遮られた真実
アルカード様に連れられて辿り着いたのは、窓のない静謐な円形の広間だった。
高い天井まで続く棚には、数えきれないほどの水晶が並んでいる。その一つ一つが、微かな光を放ちながら、持ち主から奪い取られた「記憶」を映し出していた。
「ここは、私が蒐集してきた『美しい欠片』たちの寝所だよ、セシリア」
私は誘われるように、棚の間を歩いた。
ある水晶には、見知らぬ街の市場で笑い合う親子の姿が。また別の水晶には、戦場で恋人の名を呼ぶ兵士の最期が、永遠の静止画のように閉じ込められている。
「……街の方たちの、大切な思い出なのね」
私が感嘆の息をつきながら歩みを進めると、ふと、部屋の隅にある古い棚が目に留まった。そこにある水晶たちは、他のものよりどこか煤けていて、長い間放置されていたような寂しさを纏っている。

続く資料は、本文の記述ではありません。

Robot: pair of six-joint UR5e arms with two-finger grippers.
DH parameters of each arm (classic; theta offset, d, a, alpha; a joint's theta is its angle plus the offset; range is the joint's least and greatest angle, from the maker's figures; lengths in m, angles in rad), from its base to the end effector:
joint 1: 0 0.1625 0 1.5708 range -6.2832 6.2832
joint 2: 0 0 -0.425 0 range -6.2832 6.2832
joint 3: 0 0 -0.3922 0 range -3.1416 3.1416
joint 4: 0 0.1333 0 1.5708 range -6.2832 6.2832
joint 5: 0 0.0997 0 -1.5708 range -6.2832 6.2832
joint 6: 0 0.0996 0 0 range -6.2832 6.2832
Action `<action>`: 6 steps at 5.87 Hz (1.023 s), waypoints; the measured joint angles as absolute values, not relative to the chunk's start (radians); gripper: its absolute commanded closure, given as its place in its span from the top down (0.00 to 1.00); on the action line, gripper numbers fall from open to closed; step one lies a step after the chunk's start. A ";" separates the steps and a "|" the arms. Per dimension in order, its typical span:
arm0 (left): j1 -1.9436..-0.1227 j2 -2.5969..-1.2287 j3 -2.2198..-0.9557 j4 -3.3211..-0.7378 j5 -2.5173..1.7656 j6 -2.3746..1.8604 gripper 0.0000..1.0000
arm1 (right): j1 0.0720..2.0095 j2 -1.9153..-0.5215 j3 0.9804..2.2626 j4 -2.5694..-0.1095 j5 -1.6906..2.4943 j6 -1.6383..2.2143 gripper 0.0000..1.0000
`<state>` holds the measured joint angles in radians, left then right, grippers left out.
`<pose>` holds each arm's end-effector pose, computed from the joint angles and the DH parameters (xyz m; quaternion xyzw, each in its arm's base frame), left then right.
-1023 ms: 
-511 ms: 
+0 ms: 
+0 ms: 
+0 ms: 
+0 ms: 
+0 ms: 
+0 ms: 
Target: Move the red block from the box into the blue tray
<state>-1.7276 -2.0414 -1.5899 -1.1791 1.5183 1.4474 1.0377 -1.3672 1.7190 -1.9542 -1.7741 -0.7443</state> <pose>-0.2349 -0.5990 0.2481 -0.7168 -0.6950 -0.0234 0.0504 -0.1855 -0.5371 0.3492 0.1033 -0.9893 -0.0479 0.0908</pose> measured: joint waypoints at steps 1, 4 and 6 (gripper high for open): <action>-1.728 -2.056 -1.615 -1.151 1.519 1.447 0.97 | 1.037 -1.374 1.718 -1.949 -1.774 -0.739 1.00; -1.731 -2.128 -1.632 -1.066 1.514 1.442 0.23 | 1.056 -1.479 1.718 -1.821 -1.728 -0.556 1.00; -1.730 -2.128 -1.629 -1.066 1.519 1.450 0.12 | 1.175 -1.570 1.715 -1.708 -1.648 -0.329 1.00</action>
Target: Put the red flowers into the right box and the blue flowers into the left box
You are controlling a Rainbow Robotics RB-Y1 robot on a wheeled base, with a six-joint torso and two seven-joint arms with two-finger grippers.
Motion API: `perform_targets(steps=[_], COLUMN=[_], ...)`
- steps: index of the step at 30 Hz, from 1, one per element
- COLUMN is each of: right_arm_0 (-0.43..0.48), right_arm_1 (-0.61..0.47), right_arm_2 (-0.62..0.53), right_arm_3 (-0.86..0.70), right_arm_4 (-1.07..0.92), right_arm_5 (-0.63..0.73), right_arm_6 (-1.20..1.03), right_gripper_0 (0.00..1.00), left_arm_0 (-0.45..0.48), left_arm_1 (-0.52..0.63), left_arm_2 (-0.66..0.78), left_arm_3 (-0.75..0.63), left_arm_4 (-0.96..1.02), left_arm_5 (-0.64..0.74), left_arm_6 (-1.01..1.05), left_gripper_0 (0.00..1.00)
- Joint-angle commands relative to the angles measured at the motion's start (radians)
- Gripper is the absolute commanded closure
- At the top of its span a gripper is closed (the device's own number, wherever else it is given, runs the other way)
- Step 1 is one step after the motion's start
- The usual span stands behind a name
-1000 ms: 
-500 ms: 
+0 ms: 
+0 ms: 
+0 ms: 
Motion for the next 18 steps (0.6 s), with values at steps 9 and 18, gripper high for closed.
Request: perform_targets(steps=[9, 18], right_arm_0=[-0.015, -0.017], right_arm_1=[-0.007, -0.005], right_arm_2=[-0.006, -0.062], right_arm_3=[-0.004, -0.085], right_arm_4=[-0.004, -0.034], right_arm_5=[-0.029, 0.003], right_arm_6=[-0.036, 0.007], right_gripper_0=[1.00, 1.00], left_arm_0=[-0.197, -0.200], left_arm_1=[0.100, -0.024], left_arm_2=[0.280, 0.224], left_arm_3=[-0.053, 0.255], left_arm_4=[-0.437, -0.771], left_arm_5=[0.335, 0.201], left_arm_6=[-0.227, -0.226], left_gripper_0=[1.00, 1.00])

何気なく、その中の一つの水晶を覗き込んだ瞬間。私の指先が、凍りついたように止まった。
そこに映っていたのは、今まさに城で私の世話を焼いている、姿なき執事……リアムの「かつての姿」だった。
今の魔法の影ではない、若々しく血色の良い肌。彼は見習い騎士のような快活な服を着て、眩しい日差しの中で、仲間と思われる使用人やメイドたちと肩を組んで笑っている。
「……リアム?」
その隣の水晶には、活気に満ちたこの城の「昔の姿」が映っていた。
今はプカプカと無機質に浮いている家具たちが、正しく床に置かれ、多くの人々がこの廊下を行き交っていた時代。
(この人たちは、どこへ行ったの? 姿なき執事たちは、どうして今の姿に……)
私がその水晶を手に取り、隠された真実に触れようとした、その時。
「おっと、そちらはまだ整理が終わっていない、退屈な石だよ。……セシリア」
アルカード様の長く冷たい指が、私の視界を遮るように、すっと目の前に差し出された。
強引な力ではない。けれど、拒絶を許さない絶対的な優雅さ。
彼は私の背後に回り込むと、大きな掌で私の目を覆い、そのまま私を抱き寄せるようにして無理やり別の方向へと向かせた。
「君に見せたかったのは、こっちだ。君が今日、私を見て微笑んだ瞬間の記憶だよ。……過去の遺物に心を砕く必要なんてない」
耳元で囁かれる甘い声。
普通の女性なら、彼が見せたくない何かを隠していることに恐怖を感じるかもしれない。
けれど、今の私にとって彼の行動は、「自分だけを見ていてほしい」というあまりに紳士的で情熱的な愛の告白にしか聞こえなかった。
「ええ、そうね。ごめんなさい、私ったらつまらないものに気を取られてしまったわ」
私は彼の胸に身を預け、微笑んでみせた。
けれど。
視界を塞がれた暗闇の中で、さっき見たリアムの「生きた瞳」が、網膜に焼き付いて離れない。
この城の静寂は、何を犠牲にして成り立っているのか。
そして、今私の後ろに控えている「リアム」は、自分に体がないことをどう思っているのか。
「……セシリア、顔色が悪いね。少し、疲れさせてしまったかな」
「いいえ。……アルカード様の愛が、あまりに心地よくて」
私は嘘をついた。
自分でも気づかないうちに、私はこの城の「美しき狂気」の裏側に、一歩足を踏み入れようとしていた。